Una vez un joven me preguntó: “Padre, ¿Es dogma de fe la existencia del demonio?”, yo le respondí: Sí. La existencia del demonio como ser personal, espíritu creado bueno por Dios, pero que se rebeló y se convirtió en enemigo de Dios y del hombre, es una verdad de fe enseñada por la Sagrada Escritura, la Tradición y el Magisterio”.

El IV Concilio de Letrán (1215) definió solemnemente que el diablo y los demás demonios fueron creados buenos por Dios, pero por su propia voluntad se hicieron malos (DS 800). Esa afirmación tiene carácter dogmático.

El Catecismo de la Iglesia Católica lo recoge claramente:

  • “La Iglesia enseña que en el comienzo existieron seres espirituales creados por Dios. Unos de ellos pecaron y se convirtieron en malos. La Escritura los llama demonios” (CEC 391-395).
  • “El diablo y los demás demonios fueron creados naturalmente buenos por Dios, pero se hicieron a sí mismos malos” (CEC 391, citando el Letrán IV).
  • Creer en el demonio no significa “darle un culto” ni obsesionarse

El cristiano no centra su fe en el demonio, sino en Cristo.
Pero negar su existencia contradice la fe de la Iglesia, porque sería negar parte de la Revelación bíblica y del magisterio solemne.

La Iglesia insiste en que la acción del demonio no debe atemorizar, porque Cristo lo ha vencido con su muerte y resurrección. El demonio es real, pero limitado, y sólo puede actuar en la medida en que la libertad humana lo consiente.

Su acción más frecuente no son las posesiones espectaculares, sino la tentación, la división y la mentira.

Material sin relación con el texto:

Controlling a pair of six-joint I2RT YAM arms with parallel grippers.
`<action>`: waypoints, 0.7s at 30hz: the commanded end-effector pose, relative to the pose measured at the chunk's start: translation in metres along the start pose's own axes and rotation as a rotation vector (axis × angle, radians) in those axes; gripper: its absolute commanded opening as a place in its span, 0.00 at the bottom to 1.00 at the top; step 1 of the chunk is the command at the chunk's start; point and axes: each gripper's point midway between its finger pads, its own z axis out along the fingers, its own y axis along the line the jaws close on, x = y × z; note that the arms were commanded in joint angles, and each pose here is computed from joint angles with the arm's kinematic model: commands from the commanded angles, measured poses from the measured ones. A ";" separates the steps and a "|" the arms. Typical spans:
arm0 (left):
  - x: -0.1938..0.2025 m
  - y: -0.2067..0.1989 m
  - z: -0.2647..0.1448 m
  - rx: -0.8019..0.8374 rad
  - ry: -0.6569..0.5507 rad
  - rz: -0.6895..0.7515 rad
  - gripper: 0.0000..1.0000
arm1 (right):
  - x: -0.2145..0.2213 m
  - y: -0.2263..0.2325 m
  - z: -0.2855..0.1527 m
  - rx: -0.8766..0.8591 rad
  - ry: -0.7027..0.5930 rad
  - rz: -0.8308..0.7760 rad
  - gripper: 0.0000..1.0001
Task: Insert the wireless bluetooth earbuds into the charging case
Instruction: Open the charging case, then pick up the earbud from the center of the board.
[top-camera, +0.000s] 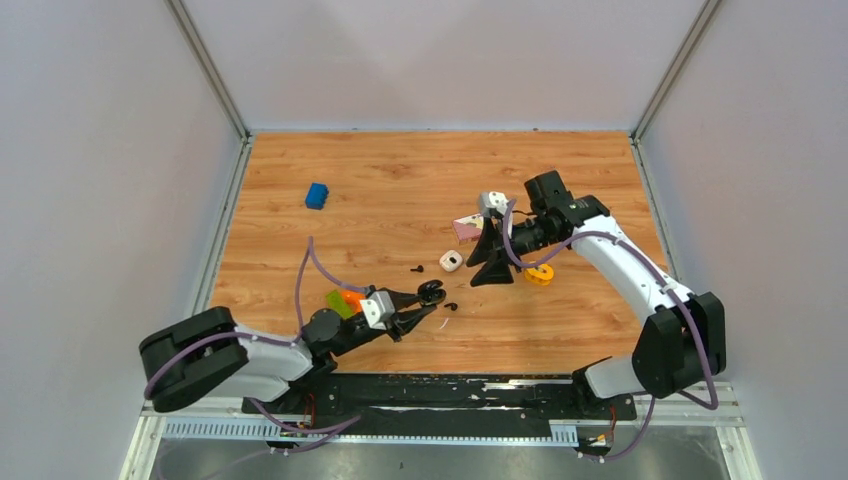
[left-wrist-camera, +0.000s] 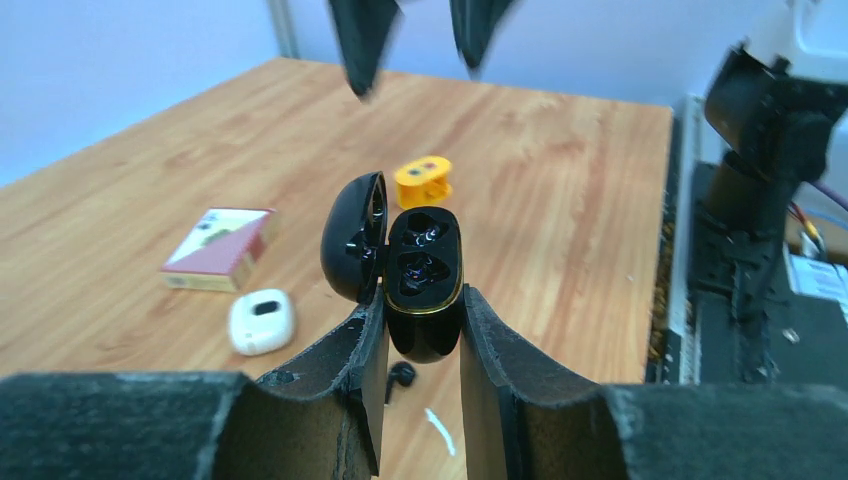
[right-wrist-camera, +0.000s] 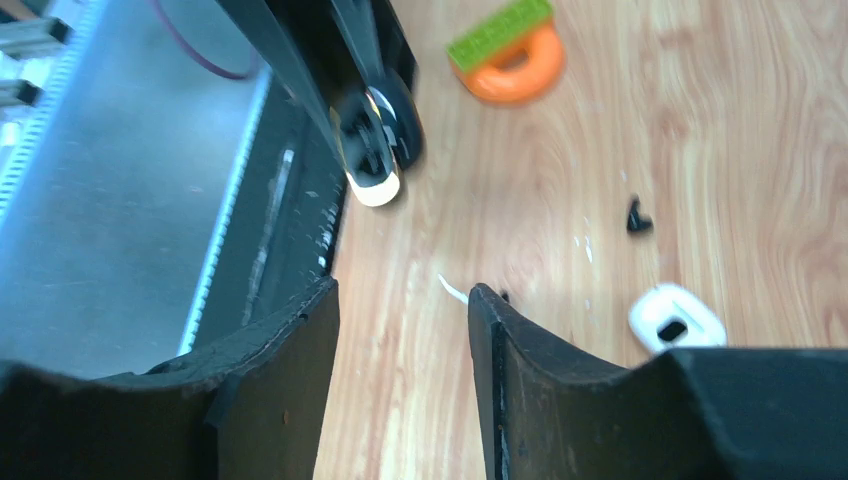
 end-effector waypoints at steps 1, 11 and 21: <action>-0.028 0.031 -0.011 -0.169 -0.079 0.026 0.00 | 0.030 -0.046 -0.004 0.195 0.048 -0.064 0.50; -0.051 0.063 -0.042 -0.370 -0.149 0.052 0.00 | 0.072 -0.093 0.029 0.292 0.208 -0.022 0.42; -0.057 0.067 -0.049 -0.403 -0.177 0.037 0.00 | 0.128 -0.082 0.059 0.152 0.393 -0.123 0.45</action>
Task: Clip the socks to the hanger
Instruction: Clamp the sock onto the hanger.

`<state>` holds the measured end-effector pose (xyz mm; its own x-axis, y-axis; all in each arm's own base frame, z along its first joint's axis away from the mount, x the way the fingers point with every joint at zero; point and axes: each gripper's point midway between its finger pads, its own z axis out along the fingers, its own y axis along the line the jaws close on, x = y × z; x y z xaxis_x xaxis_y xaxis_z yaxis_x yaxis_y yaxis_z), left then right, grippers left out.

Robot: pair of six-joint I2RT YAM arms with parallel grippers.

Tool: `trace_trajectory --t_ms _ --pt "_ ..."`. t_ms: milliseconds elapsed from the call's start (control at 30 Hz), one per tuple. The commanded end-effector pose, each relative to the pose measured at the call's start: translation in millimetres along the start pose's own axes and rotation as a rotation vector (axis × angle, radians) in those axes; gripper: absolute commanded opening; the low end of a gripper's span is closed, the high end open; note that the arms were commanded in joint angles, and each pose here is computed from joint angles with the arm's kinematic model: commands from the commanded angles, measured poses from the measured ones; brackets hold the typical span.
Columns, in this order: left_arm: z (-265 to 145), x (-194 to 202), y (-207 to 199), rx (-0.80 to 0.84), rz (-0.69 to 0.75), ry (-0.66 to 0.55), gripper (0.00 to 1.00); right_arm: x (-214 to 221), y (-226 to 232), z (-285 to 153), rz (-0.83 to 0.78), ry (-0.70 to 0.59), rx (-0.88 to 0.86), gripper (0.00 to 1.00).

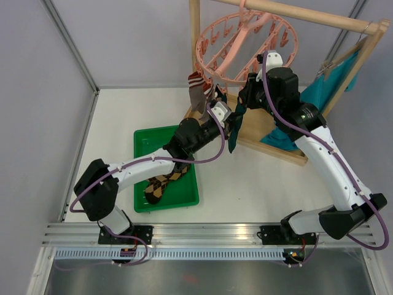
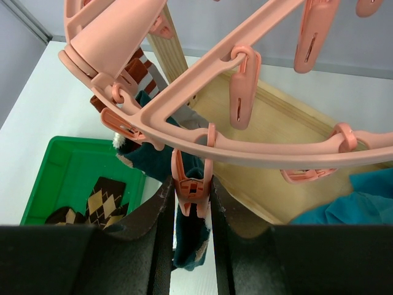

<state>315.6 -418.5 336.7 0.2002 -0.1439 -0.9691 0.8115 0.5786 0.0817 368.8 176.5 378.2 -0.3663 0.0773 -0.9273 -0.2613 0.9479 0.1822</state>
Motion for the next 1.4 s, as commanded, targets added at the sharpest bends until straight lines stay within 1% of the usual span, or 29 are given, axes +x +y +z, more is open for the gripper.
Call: trace_trajectory --t_ms 0,300,633,867,1367 --pt "9.9 -23.6 -0.8 0.012 0.034 -0.057 0.02 -5.4 0.6 -3.1 0.006 -0.004 0.008 0.00" --pt "8.5 -11.3 -3.2 0.019 0.017 -0.029 0.02 -10.5 0.0 -7.7 0.006 -0.016 0.011 0.00" --pt "12.7 -13.8 -9.8 0.035 0.015 -0.024 0.02 -7.6 -0.6 -8.1 0.002 -0.012 0.012 0.00" --pt "17.0 -8.8 -13.2 0.045 0.016 -0.007 0.02 -9.5 -0.5 -10.1 -0.001 -0.016 0.011 0.00" --pt "16.4 -20.1 -10.0 0.022 0.022 -0.025 0.02 -5.2 -4.7 -11.6 -0.010 -0.009 0.027 0.00"
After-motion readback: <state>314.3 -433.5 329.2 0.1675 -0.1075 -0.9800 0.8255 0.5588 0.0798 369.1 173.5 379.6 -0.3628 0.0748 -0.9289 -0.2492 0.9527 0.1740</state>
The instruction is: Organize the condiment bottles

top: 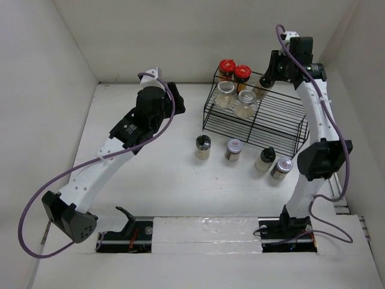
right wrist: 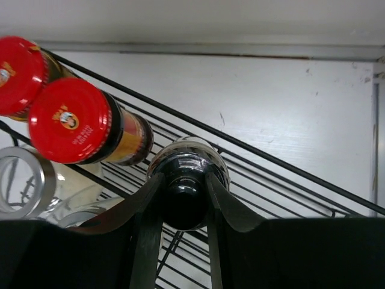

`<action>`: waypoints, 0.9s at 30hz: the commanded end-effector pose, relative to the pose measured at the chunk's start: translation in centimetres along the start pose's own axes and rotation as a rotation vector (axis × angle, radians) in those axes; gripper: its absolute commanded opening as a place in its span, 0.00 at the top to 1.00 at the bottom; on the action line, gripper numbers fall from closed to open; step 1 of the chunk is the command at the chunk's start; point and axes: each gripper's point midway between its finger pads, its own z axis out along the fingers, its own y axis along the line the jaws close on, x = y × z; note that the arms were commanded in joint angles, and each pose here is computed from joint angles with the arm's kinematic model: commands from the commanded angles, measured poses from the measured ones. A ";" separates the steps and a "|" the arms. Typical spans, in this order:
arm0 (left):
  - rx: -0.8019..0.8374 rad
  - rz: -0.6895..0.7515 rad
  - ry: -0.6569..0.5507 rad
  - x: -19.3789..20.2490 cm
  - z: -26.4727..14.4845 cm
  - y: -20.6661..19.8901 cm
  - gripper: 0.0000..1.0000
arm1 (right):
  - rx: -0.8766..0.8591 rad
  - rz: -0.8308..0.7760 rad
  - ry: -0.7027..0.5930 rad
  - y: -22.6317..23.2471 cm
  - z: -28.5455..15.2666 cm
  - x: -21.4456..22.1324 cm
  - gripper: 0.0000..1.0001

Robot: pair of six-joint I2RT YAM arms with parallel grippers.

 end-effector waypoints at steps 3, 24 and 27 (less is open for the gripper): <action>0.032 -0.011 -0.049 -1.3 -0.5 -0.6 0.34 | -0.024 -0.041 -0.006 1.8 1.2 -0.3 0.94; 0.047 -0.016 0.023 1.0 0.7 -1.0 0.33 | 0.073 0.054 -0.144 2.1 -11.5 3.1 0.79; 0.051 -0.023 0.036 1.4 0.9 -1.2 0.33 | 0.096 0.044 0.019 2.1 -12.8 11.7 0.95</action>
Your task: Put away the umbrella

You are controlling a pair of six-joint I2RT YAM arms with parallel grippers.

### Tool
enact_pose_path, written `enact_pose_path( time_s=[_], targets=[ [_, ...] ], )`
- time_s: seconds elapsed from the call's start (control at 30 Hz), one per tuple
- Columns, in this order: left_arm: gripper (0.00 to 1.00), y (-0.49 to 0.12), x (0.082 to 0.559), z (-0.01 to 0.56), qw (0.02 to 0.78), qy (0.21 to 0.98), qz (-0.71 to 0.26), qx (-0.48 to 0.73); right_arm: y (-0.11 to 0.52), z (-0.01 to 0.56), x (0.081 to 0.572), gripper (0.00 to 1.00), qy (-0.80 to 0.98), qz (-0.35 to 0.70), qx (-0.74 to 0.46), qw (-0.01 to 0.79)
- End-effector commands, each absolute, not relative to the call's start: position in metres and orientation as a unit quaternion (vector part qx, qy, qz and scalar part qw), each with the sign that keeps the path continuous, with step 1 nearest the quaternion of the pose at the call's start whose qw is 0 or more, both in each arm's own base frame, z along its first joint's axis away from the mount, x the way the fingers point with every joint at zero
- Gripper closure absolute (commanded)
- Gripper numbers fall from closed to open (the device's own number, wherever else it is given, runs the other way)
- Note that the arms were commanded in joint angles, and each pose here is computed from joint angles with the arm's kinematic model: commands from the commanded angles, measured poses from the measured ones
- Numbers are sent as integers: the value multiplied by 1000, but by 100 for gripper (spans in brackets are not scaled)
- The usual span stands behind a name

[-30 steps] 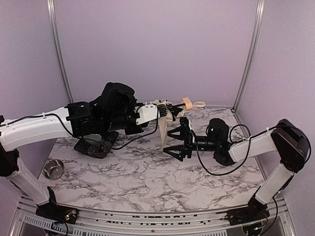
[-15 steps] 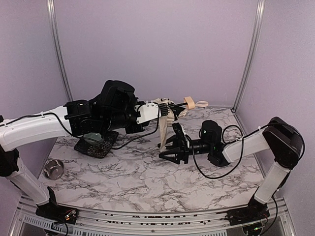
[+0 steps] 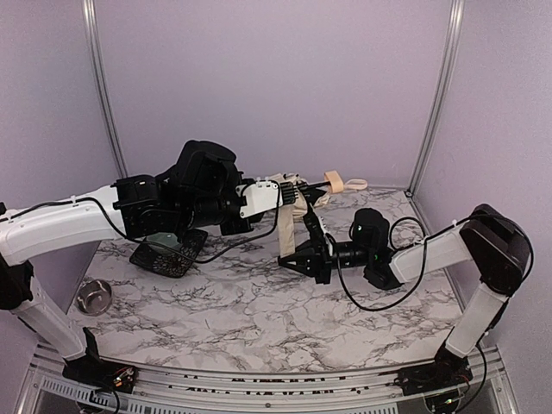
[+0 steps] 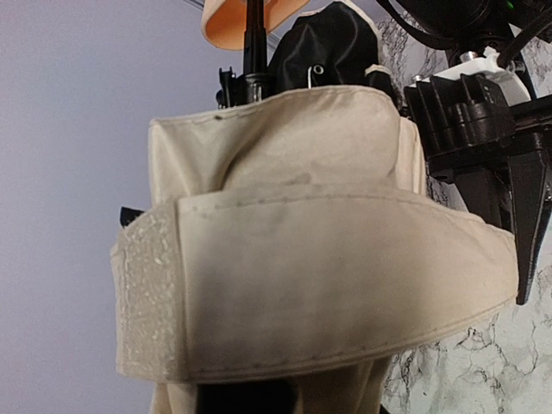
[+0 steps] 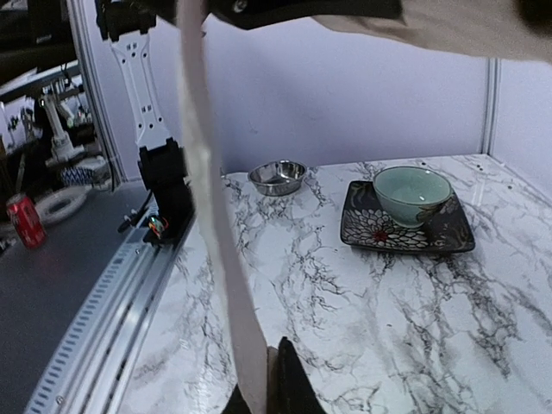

Es dogma de fe creer en la existencia del demonio como ser personal, espíritu caído. Negarlo es apartarse de la enseñanza constante de la Iglesia.

  • La fe de la Iglesia afirma la existencia real del demonio

El Catecismo de la Iglesia Católica es claro:

  • “Detrás de la elección desobediente de nuestros primeros padres está una voz seductora, opuesta a Dios, que los hace caer en la muerte por envidia” (CEC 391).
  • “La Escritura y la Tradición ven en este ser un ángel caído, llamado Satán o diablo” (CEC 391).
  • “El poder de Satanás no es infinito, pero actúa en el mundo por odio contra Dios y contra su reino” (CEC 395).

La Iglesia enseña, por tanto, que el demonio es un ser personal, un espíritu creado bueno por Dios pero que se rebeló. No se trata de una fuerza abstracta ni de un mero símbolo del mal.

  • Jesús mismo habló y actuó frente al demonio

En los evangelios no se trata sólo de metáforas o de malentendidos médicos:

  • Jesús discute con el diablo en las tentaciones del desierto (Mt 4,1-11).
  • Expulsa demonios con autoridad, y esos espíritus lo reconocen como el Hijo de Dios (Mc 1,23-26; Mc 5,1-13).
  • Distingue claramente entre enfermedades físicas y posesiones: por ejemplo, sana a la suegra de Pedro de la fiebre (Lc 4,38-39), y en otro momento expulsa un demonio que provocaba mudez (Lc 11,14).

La acción ordinaria del demonio no son las posesiones espectaculares, sino la tentación, la mentira, la división, la destrucción del amor. Reducir el demonio a un “símbolo del mal” sería desconocer lo que Jesús mismo reveló y lo que la Iglesia siempre ha creído.

En síntesis:

La fe católica, basada en la Palabra de Dios y en la enseñanza constante de la Iglesia, afirma la existencia real y personal de Satanás y de los demonios. En los evangelios no se trata de simples enfermedades mal interpretadas, pues Jesús distingue entre curar enfermos y expulsar demonios, y los mismos espíritus dialogan con Él reconociendo su autoridad. El demonio no es un mito ni un símbolo, sino un ser espiritual caído, limitado pero real, cuya acción Cristo ha vencido con su cruz y resurrección.

Hasta la semana que viene, si Dios quiere.      Pbro. Eduardo Michel Flores.